- _Exercise aim_
Please give back each line of the material unchanged, but without the images.

- _Recorded data_
....

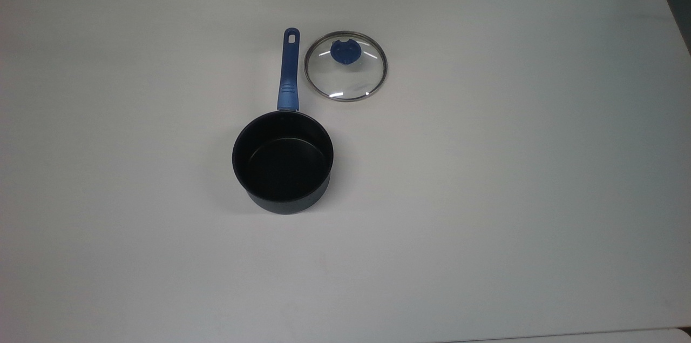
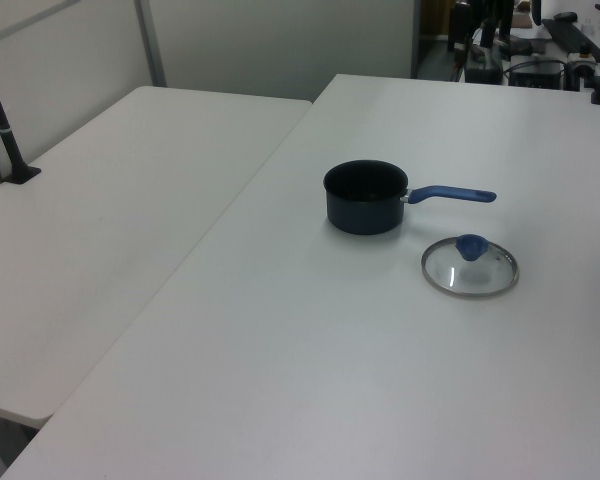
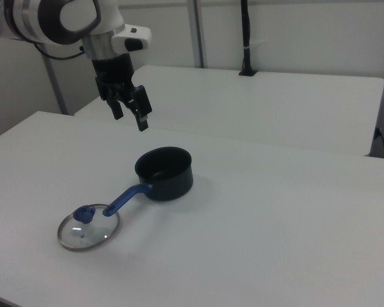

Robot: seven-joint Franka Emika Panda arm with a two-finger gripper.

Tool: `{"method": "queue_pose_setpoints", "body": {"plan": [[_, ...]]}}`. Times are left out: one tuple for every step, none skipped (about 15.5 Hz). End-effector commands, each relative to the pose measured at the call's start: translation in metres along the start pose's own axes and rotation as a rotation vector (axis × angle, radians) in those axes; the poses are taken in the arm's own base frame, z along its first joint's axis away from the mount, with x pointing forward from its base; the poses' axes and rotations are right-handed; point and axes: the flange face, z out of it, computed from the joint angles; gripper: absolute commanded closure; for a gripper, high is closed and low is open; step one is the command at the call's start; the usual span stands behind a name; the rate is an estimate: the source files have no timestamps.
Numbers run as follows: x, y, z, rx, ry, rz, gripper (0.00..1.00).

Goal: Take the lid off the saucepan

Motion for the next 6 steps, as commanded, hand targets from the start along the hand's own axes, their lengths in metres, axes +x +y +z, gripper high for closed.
{"method": "queue_pose_setpoints", "body": {"plan": [[0.003,-0.0045,-0.0022,0.021,0.017,-0.05,0.0],[0.0033,-0.0052,-0.0014,0.019,0.016,-0.056,0.0],[0.0035,-0.0055,0.0002,0.011,0.014,-0.059,0.0],[0.0031,-0.0058,-0.0001,0.006,0.011,-0.052,0.0],[0.0018,-0.0055,-0.0025,0.007,0.014,-0.061,0.0],[0.0025,-0.0056,-0.002,0.007,0.016,-0.056,0.0]]}}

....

- _Task output_
Robot: seven-joint Franka Emika Panda arm with a two-finger gripper.

Tool: `{"method": "queue_pose_setpoints", "body": {"plan": [[_, ...]]}}`. Times are left out: one tuple for every step, none skipped (about 15.5 Hz). End-effector commands, each relative to the pose measured at the call's start: translation in metres along the start pose's own axes and rotation as a rotation vector (axis × angle, radians) in those axes; the poses are taken in the arm's own base frame, z along its first joint's axis away from the mount, with x pointing forward from its base; the poses' axes and rotations are right-handed; point and axes: the flange face, z out of it, computed from the joint angles; gripper: absolute commanded closure; for a gripper, high is closed and low is open; step one is the command at the call's start; the usual span stands behind a name; the rate is an estimate: the source files have no timestamps.
Numbers run as follows: x, y, z, rx, ry, rz, gripper (0.00..1.00).

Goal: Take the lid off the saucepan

Motion for the next 6 steps, as commanded, hand targets from the start along the hand's own axes, their lengths in metres, axes +x +y +z, gripper high for closed.
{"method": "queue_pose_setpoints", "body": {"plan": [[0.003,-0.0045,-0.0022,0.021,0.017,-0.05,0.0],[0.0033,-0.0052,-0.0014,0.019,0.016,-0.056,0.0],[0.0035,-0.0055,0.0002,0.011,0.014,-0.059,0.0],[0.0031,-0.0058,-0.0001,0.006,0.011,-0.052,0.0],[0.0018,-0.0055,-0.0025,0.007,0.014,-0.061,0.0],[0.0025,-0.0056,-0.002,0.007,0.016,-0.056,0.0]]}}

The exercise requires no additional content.